アスパラギン酸の場合の問題点-04

 

平衡反応を用いた計算では,

\(\Large H^3 - K_2 K_3 \cdot H - 2 K_1 K_2 K_3 = 0 \)

となりました.

また,独立にそれぞれの基の解離を考える.場合ですと,

\(\Large \frac{1}{1+10^{pH-1.88}} = \frac{1}{1+10^{3.65-pH}} + \frac{1}{1+10^{9.6-pH}} \)

となりました.

この二つの式は同一なのでしょうか?

独立にそれぞれの基の解離を考える.場合を変形していきましょう.

\(\Large pK = log \frac{1}{K} = - log K \)

ですので,

\(\Large \frac{1}{1+10^{pH-pK}} = \frac{1}{1+\frac{10^{pH}}{10^{pK}}} = \frac{1}{1+\frac{K}{H}} = \frac{1}{ \frac{H+K}{H}} = \frac{H}{H+K} \)

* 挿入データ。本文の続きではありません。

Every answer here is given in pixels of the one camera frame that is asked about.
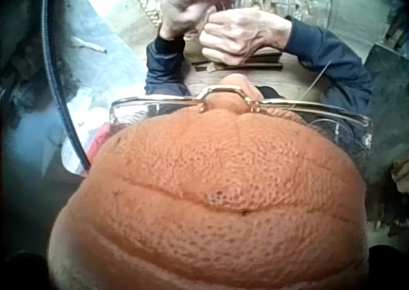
navy sweater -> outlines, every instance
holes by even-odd
[[[287,19],[293,27],[283,52],[297,56],[306,69],[314,72],[320,72],[331,60],[324,75],[332,81],[332,87],[322,94],[321,103],[367,115],[372,80],[361,58],[330,31]],[[166,41],[158,36],[148,45],[146,94],[190,95],[181,74],[184,47],[183,37]]]

\(\Large \frac{1}{1+10^{pK-pH}} = \frac{1}{1+\frac{10^{pK}}{10^{pH}}} = \frac{1}{1+\frac{H}{K}} = \frac{1}{ \frac{H+K}{K}} = \frac{K}{H+K} \)

と書き換えることができますので,

\(\Large \frac{1}{1+10^{pH-1.88}} = \frac{1}{1+10^{3.65-pH}} + \frac{1}{1+10^{9.6-pH}} \)

この式は,

\(\Large \frac{H}{H+K_1} - \frac{K_2}{H+K_2} - \frac{K_3}{H+K_3} = 0\)

となります.変形すると,

\(\Large H (H+K_2)(H+K_3)-K_2 (H+K_1)(H+K_3)-K_3 (H+K_1)(H+K_2) = 0 \)

となります.Hの項をまとめると,

\(\Large H^3 : 1 \)

\(\Large H^2 : K_2 + K_3 - K_2 -K_3 = 0 \)\

\(\Large H^1 : K_2 \cdot K_3 - K_2 (K_1 + K_3) - K_3 (K_1 + K_2) = - K_1 K_2 -K_1 K_3 -K_2 K_3 \)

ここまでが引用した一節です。